▶ _WORK TO BE COMPLETED_: Only one stretch of the data below should be repeated: the lines from the line containing "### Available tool" through the line containing "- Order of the", inclusive, exactly as they are.

»»

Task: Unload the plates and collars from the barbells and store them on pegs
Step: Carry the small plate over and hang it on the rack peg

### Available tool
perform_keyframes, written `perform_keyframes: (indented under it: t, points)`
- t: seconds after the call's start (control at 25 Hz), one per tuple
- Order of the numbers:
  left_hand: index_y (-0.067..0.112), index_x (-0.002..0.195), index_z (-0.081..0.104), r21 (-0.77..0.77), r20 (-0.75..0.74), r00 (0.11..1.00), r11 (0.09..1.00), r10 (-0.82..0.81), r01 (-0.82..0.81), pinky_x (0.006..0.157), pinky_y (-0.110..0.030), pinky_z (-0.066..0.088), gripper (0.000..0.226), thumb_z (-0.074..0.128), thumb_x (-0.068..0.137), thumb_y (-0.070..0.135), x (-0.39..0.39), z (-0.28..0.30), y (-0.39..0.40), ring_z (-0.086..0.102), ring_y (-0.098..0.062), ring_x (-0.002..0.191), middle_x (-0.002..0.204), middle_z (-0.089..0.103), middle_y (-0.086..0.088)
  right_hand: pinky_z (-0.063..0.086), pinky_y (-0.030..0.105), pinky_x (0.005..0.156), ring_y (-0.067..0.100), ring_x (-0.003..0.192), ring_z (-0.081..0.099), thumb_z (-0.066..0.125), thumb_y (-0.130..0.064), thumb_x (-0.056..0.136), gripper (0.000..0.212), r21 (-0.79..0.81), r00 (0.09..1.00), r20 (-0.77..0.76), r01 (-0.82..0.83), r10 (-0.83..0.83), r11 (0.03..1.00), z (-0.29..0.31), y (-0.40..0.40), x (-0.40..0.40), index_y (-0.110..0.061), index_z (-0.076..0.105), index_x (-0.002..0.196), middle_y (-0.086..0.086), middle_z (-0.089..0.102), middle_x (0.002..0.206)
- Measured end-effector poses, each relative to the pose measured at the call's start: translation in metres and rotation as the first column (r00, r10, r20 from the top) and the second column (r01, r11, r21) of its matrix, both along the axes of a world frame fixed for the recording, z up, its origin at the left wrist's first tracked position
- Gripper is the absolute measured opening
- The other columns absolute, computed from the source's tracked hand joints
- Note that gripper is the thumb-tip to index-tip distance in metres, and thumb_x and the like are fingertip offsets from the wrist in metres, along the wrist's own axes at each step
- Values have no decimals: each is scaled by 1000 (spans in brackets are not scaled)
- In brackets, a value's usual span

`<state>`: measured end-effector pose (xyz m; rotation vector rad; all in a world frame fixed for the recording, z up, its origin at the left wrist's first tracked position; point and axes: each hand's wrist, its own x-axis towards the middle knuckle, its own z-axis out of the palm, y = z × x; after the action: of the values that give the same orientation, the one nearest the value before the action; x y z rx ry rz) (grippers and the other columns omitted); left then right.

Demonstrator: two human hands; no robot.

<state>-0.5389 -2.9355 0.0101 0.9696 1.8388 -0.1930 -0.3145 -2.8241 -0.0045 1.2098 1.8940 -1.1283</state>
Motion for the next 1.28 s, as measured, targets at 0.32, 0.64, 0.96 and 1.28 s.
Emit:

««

▶ _RESULT OF THIS TASK_:
### Available tool
perform_keyframes, written `perform_keyframes: (indented under it: t, points)`
- t: seconds after the call's start (control at 25 Hz), one per tuple
- Order of the numbers:

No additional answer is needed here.